Let me rephrase what I really feel: After my three previous Nokia phones, I
don't feel Nokia is a viable producer of high quality phones. In fact, part of
me wants to punish them for selling me such junk and enveloping me in some
sort of cognitive dissonance field that made me think they were doing good
work.

Then again, Elop got there to change exactly that, so perhaps I should give
them a benefit of doubt now.

------
cavalcade
just spent 2 weeks developing an MVP app for a photo sharing startup. passed
to the store last night. :) Dev tools are smooth but the biggest issue is the
lack of mature open source libraries (Oauth was buggy and i cant find a
Tumblr, Blogger cross posting lib)

------
aurynn
As an owner of an N9, this makes me kind of sad.

I wrote a longer comment on another thread, but what this really makes me feel
is that, instead of utilising a great design paired with WP7, there's just
another indistinct me-too device to be drowned out by the iPhone.

It's sad, because the people who were behind the N9 really seemed like they
understood what Apple was on about, how and why the iPhone was like it was.
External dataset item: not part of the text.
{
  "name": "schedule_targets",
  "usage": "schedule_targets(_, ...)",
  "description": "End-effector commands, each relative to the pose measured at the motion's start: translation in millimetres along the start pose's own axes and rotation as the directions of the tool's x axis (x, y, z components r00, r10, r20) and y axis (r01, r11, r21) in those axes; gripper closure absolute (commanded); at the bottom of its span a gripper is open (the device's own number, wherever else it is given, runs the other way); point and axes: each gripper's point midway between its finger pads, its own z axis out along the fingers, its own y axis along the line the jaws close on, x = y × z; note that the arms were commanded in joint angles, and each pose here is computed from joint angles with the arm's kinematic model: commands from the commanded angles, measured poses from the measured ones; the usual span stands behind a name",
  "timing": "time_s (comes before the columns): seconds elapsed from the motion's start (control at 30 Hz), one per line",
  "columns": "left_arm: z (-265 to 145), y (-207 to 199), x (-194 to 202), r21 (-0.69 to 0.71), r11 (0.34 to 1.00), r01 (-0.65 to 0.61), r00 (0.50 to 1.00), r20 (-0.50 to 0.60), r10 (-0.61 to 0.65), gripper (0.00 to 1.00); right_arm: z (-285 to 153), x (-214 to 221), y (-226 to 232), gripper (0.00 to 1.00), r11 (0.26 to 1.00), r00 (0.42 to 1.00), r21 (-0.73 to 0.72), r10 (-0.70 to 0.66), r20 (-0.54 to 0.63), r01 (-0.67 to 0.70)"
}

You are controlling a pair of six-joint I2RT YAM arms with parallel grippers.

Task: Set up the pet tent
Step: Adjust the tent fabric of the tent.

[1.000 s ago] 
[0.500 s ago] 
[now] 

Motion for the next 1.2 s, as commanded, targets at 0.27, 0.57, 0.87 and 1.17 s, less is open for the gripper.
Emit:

Nokia may not have gotten all of it, but they were catching on, and with this
release, I fear that spirit may have been lost.

------
misterbwong
Looks like a solid product. Not quite the halo product I was looking for from
Nokia but the challenge now with WP7 is getting users and apps for their
ecosystem.

Users won't come over until WP7 gets a feature that users can _love_ and show
off. Apple builds up a wow feature for pretty much every single iPhone launch:
2g: (revolutionary, at the time) iPhone OS, 3g/s: Apps, 4: Facetime, 4S: Siri.
A fast and dedicated camera button (one of WP7's main selling points) doesn't
cut it.

------
juliano_q
I really like this device, but the prospect of using Internet Explorer again
really turns me off. The black Lumia 800 with Android 4.0 would be perfect for
me.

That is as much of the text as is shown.